The study's main strength is that we used NMA with rigorous methodology to analyze various RCTs and previous meta-analyses, which included all types of suction methods used during EUS tissue acquisition. Because we included only RCTs, we are able to satisfy the condition of transitivity needed for NMA. Also, considering the various sampling techniques practiced and two previous meta-analyses have shown conflicting results with respect to DS versus SSP, this NMA helps clarify the choice for endoscopists.
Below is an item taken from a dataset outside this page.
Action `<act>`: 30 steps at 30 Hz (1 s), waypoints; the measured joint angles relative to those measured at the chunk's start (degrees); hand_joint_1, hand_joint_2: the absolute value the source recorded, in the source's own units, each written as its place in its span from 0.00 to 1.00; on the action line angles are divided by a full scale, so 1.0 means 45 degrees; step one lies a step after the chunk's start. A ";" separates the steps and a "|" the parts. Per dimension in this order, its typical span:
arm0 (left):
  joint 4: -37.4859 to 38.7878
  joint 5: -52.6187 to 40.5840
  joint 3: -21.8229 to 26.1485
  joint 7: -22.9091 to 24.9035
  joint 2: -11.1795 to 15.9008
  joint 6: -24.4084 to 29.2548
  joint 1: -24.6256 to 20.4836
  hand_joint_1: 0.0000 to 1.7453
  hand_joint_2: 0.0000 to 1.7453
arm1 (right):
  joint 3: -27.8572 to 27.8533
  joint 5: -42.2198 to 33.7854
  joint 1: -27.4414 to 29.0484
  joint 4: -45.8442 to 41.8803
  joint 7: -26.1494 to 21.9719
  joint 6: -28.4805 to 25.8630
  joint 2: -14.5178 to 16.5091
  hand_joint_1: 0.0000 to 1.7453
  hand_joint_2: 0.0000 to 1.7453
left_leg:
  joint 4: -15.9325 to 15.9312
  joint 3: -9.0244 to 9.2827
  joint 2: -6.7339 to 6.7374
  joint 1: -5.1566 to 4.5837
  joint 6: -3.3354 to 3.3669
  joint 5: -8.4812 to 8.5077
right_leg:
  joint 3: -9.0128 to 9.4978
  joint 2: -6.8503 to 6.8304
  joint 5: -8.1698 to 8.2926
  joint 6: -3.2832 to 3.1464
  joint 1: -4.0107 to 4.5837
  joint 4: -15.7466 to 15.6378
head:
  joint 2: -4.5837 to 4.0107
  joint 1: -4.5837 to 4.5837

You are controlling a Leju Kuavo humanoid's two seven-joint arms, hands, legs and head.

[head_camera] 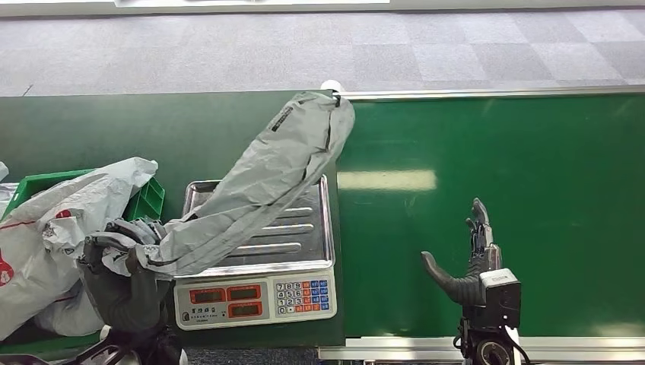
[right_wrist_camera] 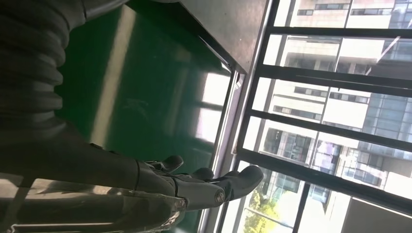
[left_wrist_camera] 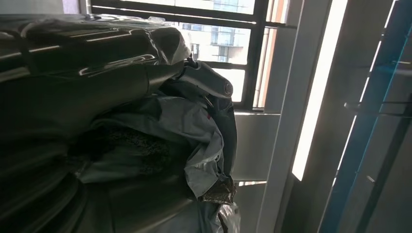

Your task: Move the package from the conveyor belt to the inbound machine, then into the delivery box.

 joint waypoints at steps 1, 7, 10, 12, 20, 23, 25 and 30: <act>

There were a few limitations to the study, most of them inherent in any meta-analysis and that warrant further discussion. First, the definitions of "blood contamination" and "cellularity" were not uniform in all the studies. Hence, the results need to be interpreted with caution. Second, the effect of the number of passes used during EUS-guided tissue acquisition could not be analyzed, which may affect the sensitivity of the tissue acquisition. Zhou et al. [25] demonstrated a significant increase in diagnostic accuracy with an increase in the number of passes. After three passes with DS and four passes with SSP, there was no further increase in diagnostic accuracy. However, most of the included studies in this analysis used two passes which may have led to a suboptimal outcome. Third, there was variation in the study design with half being crossover and half being parallel. While the type of estimates was the same, they were derived using different techniques, and especially the estimates of standard error were different. Fourth, there was a slight difference in the size and type of the needle used. Among FNB needles, Franseen needles and Fork-tip needles have been shown to be superior to reverse-bevel needles and FNA needles for both sample adequacy and diagnostic accuracy [34]. This difference in needle type may contribute to the heterogeneity of outcomes. Fifth, all studies did not describe whether they used the fanning technique or not. Sixth, the location of lesions (solid pancreatic lesions, submucosal lesions, or lymph nodes) may dictate the type of suction needed. Lastly, there was significant heterogeneity in the NMA for the outcome of diagnostic accuracy.
Conclusions
To conclude, WS was associated with lower odds of bloodiness than DS and was ranked as the best method for all the outcomes. However, there was a lack of sufficient literature evidence to prove the unequivocal superiority of one suction technique over the other during EUS-guided tissue acquisition. There is a need for development of standard reporting guidelines for samples obtained using EUS. As the practice of EUS-guided tissue acquisition has shifted toward increasing the use of FNB needles, there is a need to study the effect of various suction techniques on tissue adequacy and diagnostic accuracy using newer generation end-cutting needles.